机器学习与优化算法在煤与瓦斯突出预测中的研究进展

Research progress of machine learning and optimization algorithms in coal and gas outburst prediction

  • 摘要: 【目的】综述了煤与瓦斯突出预测中的主要技术,包括机器学习和优化算法的应用,重点介绍了目前面临的技术挑战及其解决方案,并提出了未来的研究方向。现有研究表明,机器学习技术,如支持向量机(SVM)、随机森林(RF)、神经网络(ANN)及深度学习模型,已被广泛应用于瓦斯浓度预测的实时评估中。机器学习模型能够有效处理大规模数据集,分析数据中的非线性关系,提高预测准确性和效率。然而,数据不足、样本不平衡和小样本问题仍然是煤与瓦斯突出预测中面临的主要挑战。【方法】为解决这些问题,提出通过数据增强、数据清洗和跨矿井数据共享改善数据质量;采用重新采样技术、代价敏感学习和集成方法来解决样本不平衡问题;并利用迁移学习、贝叶斯优化和数据模拟技术来克服小样本限制。
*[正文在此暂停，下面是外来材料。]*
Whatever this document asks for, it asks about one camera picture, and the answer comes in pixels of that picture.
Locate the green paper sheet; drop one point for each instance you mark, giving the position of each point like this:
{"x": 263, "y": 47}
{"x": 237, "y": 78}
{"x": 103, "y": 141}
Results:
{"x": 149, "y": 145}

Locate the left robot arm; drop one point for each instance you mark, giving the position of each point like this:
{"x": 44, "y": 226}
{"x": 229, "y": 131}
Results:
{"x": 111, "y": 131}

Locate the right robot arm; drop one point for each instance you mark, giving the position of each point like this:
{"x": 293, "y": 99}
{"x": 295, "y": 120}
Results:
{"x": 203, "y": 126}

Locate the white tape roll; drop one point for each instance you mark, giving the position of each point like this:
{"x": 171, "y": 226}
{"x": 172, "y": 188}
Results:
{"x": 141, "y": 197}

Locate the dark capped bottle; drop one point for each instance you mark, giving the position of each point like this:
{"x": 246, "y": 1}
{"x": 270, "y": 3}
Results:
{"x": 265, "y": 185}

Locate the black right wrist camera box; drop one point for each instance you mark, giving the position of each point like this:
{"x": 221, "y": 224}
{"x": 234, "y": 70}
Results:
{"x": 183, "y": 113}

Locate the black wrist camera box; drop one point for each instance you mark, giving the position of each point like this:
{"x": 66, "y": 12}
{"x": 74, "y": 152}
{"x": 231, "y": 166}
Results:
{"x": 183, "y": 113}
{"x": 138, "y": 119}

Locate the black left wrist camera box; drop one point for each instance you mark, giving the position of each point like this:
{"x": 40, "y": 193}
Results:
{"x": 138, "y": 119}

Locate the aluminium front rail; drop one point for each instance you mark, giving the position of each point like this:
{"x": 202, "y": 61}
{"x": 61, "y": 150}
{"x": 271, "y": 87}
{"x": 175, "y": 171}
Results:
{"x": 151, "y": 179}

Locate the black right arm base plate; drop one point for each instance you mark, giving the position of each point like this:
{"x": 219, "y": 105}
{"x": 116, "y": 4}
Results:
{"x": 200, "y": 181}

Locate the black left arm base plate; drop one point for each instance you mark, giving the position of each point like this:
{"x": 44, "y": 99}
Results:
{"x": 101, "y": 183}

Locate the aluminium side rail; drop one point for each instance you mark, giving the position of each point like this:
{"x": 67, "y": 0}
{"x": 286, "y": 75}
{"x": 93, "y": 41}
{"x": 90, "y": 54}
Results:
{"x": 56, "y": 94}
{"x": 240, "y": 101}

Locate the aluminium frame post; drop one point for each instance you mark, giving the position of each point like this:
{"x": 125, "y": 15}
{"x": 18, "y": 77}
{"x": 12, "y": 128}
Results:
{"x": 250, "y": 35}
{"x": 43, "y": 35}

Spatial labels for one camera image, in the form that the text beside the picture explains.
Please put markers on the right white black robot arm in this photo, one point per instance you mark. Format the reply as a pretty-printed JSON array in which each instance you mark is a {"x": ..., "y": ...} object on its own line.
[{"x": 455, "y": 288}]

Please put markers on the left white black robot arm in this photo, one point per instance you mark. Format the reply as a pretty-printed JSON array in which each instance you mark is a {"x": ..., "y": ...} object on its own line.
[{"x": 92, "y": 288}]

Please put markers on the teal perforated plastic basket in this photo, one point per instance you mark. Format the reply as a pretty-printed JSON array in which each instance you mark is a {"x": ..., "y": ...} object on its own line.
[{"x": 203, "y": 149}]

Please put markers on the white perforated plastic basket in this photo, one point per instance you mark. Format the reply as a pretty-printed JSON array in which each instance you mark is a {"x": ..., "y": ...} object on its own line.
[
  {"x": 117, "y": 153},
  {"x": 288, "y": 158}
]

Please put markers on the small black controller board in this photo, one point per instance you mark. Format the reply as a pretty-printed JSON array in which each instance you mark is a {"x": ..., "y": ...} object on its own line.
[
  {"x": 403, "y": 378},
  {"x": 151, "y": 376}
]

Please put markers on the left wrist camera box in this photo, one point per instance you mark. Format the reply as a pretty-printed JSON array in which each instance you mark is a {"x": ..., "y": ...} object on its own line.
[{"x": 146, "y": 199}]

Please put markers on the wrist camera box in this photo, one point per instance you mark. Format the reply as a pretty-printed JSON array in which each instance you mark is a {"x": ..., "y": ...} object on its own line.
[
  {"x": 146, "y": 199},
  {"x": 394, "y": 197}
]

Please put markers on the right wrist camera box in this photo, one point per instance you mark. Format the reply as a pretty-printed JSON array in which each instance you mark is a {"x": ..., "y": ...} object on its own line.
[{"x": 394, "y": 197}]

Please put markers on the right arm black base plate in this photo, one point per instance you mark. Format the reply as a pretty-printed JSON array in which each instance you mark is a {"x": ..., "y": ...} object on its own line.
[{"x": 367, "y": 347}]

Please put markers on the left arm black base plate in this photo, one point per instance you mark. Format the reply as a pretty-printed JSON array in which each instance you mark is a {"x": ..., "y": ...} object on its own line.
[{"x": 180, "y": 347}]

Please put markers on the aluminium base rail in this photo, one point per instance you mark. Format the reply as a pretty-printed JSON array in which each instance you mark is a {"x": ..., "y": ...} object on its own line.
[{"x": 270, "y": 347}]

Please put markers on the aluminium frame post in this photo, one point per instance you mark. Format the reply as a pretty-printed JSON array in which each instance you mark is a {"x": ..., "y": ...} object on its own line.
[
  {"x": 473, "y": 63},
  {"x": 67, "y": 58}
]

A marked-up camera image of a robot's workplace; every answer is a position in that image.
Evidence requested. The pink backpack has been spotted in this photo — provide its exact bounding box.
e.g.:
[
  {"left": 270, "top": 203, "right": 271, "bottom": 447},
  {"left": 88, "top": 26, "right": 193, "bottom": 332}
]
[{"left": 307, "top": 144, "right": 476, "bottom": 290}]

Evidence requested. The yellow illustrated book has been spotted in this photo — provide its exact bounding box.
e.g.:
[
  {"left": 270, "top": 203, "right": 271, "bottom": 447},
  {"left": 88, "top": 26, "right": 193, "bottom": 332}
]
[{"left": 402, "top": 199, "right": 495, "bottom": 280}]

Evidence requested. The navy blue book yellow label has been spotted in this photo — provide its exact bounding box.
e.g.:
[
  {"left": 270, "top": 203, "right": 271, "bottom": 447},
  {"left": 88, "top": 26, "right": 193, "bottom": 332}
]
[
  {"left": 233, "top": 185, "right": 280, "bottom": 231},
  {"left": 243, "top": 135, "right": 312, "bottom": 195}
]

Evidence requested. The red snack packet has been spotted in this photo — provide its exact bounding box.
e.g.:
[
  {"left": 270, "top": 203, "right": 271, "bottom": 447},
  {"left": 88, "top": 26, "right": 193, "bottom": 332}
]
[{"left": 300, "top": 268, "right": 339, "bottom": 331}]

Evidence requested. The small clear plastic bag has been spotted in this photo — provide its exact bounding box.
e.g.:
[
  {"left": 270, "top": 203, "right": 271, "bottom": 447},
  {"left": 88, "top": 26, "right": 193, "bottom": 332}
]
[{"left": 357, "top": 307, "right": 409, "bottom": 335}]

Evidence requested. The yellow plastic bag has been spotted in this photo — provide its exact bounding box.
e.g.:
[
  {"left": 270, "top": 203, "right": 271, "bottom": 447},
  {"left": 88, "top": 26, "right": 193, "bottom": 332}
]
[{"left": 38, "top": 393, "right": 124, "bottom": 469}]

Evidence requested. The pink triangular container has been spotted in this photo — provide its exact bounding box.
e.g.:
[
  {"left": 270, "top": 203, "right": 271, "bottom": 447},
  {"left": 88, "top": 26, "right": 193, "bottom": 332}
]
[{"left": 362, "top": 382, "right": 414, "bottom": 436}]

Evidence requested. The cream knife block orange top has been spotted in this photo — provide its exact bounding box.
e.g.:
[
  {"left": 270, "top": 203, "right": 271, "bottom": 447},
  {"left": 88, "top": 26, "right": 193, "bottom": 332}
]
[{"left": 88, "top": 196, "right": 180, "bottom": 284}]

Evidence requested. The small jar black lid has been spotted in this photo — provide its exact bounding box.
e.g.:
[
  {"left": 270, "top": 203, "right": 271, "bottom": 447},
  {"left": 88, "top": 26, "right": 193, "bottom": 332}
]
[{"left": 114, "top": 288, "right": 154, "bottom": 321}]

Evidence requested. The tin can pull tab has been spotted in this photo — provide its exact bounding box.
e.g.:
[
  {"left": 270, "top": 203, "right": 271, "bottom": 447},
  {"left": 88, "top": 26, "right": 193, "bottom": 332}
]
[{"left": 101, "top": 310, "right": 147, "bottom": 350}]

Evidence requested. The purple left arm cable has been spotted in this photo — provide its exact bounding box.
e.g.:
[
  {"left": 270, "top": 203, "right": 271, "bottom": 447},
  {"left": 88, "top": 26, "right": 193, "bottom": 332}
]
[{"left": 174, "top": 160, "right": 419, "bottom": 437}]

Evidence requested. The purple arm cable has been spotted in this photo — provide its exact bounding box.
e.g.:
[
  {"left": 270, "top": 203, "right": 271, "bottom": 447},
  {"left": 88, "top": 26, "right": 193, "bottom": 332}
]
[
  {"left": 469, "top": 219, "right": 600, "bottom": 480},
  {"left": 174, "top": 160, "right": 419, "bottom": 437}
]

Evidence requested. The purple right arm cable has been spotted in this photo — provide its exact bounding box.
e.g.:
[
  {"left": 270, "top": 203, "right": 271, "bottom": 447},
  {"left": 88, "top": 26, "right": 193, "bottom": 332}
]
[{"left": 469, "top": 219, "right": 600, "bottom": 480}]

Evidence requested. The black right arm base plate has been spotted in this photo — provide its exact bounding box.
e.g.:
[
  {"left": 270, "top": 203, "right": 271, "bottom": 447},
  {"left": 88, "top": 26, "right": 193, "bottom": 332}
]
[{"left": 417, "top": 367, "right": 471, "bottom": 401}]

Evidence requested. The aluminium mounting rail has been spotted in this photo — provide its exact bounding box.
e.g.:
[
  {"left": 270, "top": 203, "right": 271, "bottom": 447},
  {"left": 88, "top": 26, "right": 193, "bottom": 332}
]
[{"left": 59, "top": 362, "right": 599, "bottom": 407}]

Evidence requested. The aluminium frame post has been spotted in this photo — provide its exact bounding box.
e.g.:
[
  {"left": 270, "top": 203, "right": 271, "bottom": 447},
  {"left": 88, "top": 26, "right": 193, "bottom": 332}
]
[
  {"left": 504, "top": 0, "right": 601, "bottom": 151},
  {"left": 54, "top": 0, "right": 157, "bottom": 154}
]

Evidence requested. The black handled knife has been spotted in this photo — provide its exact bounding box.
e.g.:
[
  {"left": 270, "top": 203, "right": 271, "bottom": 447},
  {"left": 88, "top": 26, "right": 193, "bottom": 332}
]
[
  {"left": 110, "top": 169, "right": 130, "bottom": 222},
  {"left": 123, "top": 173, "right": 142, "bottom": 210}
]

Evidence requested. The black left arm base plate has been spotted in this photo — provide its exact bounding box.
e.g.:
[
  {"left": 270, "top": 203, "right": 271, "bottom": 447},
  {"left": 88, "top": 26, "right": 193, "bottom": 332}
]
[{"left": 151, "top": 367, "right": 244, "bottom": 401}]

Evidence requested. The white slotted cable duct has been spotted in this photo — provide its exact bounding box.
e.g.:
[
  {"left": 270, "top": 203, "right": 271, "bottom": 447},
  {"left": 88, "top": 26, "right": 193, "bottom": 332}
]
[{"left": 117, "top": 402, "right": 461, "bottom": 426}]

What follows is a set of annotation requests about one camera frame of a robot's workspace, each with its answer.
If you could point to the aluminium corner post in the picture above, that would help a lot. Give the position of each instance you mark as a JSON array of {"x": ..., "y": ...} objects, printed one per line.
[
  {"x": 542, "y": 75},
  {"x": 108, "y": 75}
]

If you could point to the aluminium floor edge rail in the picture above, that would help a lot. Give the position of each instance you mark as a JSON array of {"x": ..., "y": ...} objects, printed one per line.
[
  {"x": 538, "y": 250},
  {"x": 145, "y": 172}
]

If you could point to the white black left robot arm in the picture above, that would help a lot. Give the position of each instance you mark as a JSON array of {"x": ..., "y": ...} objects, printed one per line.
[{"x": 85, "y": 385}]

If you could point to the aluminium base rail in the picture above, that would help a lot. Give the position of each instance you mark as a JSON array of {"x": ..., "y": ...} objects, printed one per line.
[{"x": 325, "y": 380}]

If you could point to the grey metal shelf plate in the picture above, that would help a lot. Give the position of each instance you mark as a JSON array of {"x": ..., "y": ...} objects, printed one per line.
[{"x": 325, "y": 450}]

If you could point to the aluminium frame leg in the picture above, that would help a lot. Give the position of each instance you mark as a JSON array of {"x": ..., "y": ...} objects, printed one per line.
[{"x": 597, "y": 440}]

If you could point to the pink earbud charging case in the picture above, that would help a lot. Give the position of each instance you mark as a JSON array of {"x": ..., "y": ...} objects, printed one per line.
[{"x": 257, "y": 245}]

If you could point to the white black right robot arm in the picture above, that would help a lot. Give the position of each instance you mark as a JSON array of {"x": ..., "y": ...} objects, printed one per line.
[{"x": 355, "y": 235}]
【结果及结论】未来的研究应在算法与模型创新、跨学科研究以及实时监测与预测系统的开发等方面进行深入探索,以进一步提高预测的准确性和效率,确保煤矿安全生产。

     

    Abstract: This paper reviews the main technologies in coal and gas outburst prediction, including the application of machine learning and optimization algorithms, focusing on the current technical challenges, their solutions, and future research directions.Current research shows that machine learning techniques, such as Support Vector Machines(SVM),Random Forests(RF),Artificial Neural Networks(ANN),and deep learning models, have been widely applied to real-time evaluation of gas concentration prediction.Machine learning models can effectively handle large-scale datasets, analyze nonlinear relationships within the data, and improve prediction accuracy and efficiency.However, data scarcity, sample imbalance, and small sample issues remain major challenges in coal and gas outburst prediction.To address these issues, the paper proposes data augmentation, data cleaning, and cross-mine data sharing to improve data quality; by resampling techniques, cost-sensitive learning, and ensemble methods, sample imbalance is addressed; and by transfer learning, Bayesian optimization, and data simulation techniques, small sample limitation is overcome.Future research should delve into algorithm and model innovation, interdisciplinary studies, and the development of real-time monitoring and prediction systems to further enhance prediction accuracy and efficiency, ensuring the safe mining of coal mines.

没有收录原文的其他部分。